Los miembros han ido de puerta en puerta en su ciudad de 5.000 habitantes, presentándose a sus vecinos y ofreciéndose a rezar por cualquier necesidad. Al principio de la pandemia de COVID-19, las clases de la Escuela Dominical compraron tarjetas regalo de restaurantes locales y las entregaron a funcionarios y comercios esenciales.

El pastor John Porter señala que los esfuerzos de la congregación baptista de Meherrin han pasado de una participación anual inicial en la Operación Inasmuch a un compromiso más frecuente y persistente con la gente de su comunidad.

En Jacksonville, los miembros de la Iglesia Bautista Brookwood caminan en oración por sus barrios, dando la bienvenida a nuevos vecinos y entablando con ellos conversaciones sobre el Evangelio. El pastor Ryan Hearn señala que, debido a las bases militares del condado de Onslow, «en Jacksonville siempre hay gente nueva a la que alcanzar».

En Winston-Salem, los miembros de la Iglesia Bautista del Calvario rezan regularmente por las comunidades de viviendas multifamiliares cercanas a su campus. Como resultado, a menudo se encuentran e interactúan con personas que han llegado a la zona desde diversos lugares del mundo.

Recientemente, durante la pandemia del COVID-19, un miembro de la iglesia invitó a un vecino a su casa para ver el servicio del Calvario por Internet. Un problema técnico con su servicio de Internet interrumpió su plan inicial, así que empezó a compartir el Evangelio con su vecina, y ésta se salvó.

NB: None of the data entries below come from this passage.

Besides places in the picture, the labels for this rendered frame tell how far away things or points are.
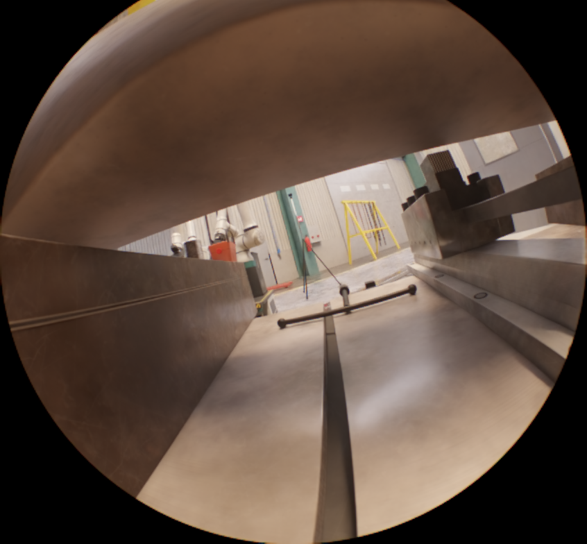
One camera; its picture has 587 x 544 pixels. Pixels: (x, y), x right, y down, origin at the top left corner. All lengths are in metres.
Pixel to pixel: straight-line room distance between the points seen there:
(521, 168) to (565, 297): 2.66
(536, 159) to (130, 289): 3.27
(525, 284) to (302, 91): 0.55
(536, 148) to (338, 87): 2.83
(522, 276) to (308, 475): 0.50
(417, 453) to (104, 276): 0.51
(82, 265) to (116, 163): 0.20
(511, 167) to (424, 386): 2.83
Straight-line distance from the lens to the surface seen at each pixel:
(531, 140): 3.07
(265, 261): 7.62
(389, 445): 0.32
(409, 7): 0.35
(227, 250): 1.19
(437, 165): 0.86
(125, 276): 0.42
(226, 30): 0.29
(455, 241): 0.71
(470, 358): 0.46
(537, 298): 0.47
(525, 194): 0.50
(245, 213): 1.94
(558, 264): 0.44
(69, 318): 0.33
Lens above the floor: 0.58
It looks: 4 degrees up
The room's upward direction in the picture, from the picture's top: 15 degrees counter-clockwise

A lo largo de los años, las iglesias han entrado en nuevos campos acogiendo a nuevos vecinos con regalos, organizando actos comunitarios como noches de cine y actos de vuelta al colegio, proporcionando comidas a los profesores, impartiendo clases de inglés como segunda lengua (ESL) y elaborando boletines comunitarios.

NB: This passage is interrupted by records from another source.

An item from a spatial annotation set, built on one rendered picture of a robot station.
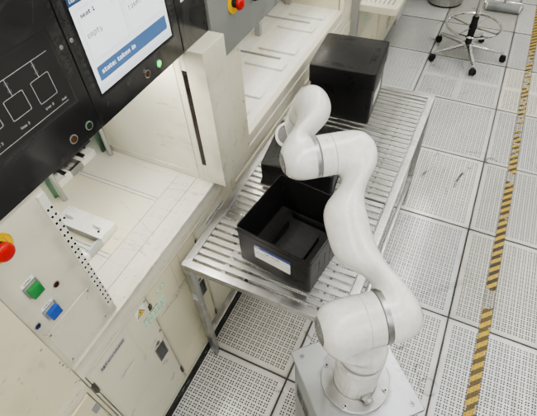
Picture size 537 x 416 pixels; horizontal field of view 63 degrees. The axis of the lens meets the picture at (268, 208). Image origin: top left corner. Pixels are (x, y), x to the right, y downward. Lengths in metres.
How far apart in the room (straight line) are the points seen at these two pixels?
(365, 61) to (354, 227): 1.13
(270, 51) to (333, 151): 1.39
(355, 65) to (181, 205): 0.93
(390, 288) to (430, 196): 1.90
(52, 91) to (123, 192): 0.79
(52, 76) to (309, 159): 0.55
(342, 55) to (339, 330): 1.35
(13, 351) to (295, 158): 0.76
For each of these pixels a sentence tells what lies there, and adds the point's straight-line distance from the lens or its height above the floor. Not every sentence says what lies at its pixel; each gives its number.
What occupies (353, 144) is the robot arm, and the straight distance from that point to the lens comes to 1.03.
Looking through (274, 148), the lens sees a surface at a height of 0.86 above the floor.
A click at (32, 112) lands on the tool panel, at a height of 1.54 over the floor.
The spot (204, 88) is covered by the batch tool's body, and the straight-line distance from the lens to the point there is 1.36.
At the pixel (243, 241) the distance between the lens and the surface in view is 1.45.
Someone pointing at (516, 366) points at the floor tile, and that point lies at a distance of 2.40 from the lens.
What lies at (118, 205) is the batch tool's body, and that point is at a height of 0.87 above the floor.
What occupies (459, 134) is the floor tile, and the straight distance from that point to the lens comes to 3.36.
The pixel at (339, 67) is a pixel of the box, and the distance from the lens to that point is 1.95.
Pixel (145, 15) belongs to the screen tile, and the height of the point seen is 1.56.
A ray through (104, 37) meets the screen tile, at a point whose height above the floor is 1.57.
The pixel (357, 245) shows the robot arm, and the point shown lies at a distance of 0.98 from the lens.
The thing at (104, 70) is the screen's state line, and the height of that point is 1.51.
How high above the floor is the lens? 2.03
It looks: 49 degrees down
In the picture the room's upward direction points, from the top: 4 degrees counter-clockwise

¿Y tu campo de misión? ¿Quiénes son las personas que puedes haberte perdido a causa de tus rutinas? ¿Cómo puedes romper las rutinas de tu iglesia para ver a esas personas nuevas?

Si no estás seguro de por dónde empezar, empieza rezando. Pide a Dios que abra tus ojos a aquellos que Él ve pero tú quizá no hayas visto. Reza pidiendo sabiduría para comprender cómo salir de la rutina y adentrarte en ese nuevo campo.

NOTA DEL EDITOR Este artículo examina la entrada en nuevos campos de misión, el primero de los seis pasos de la tarea misionera, adaptado de «Fundamentos«, una publicación de la Junta de Misiones Internacionales.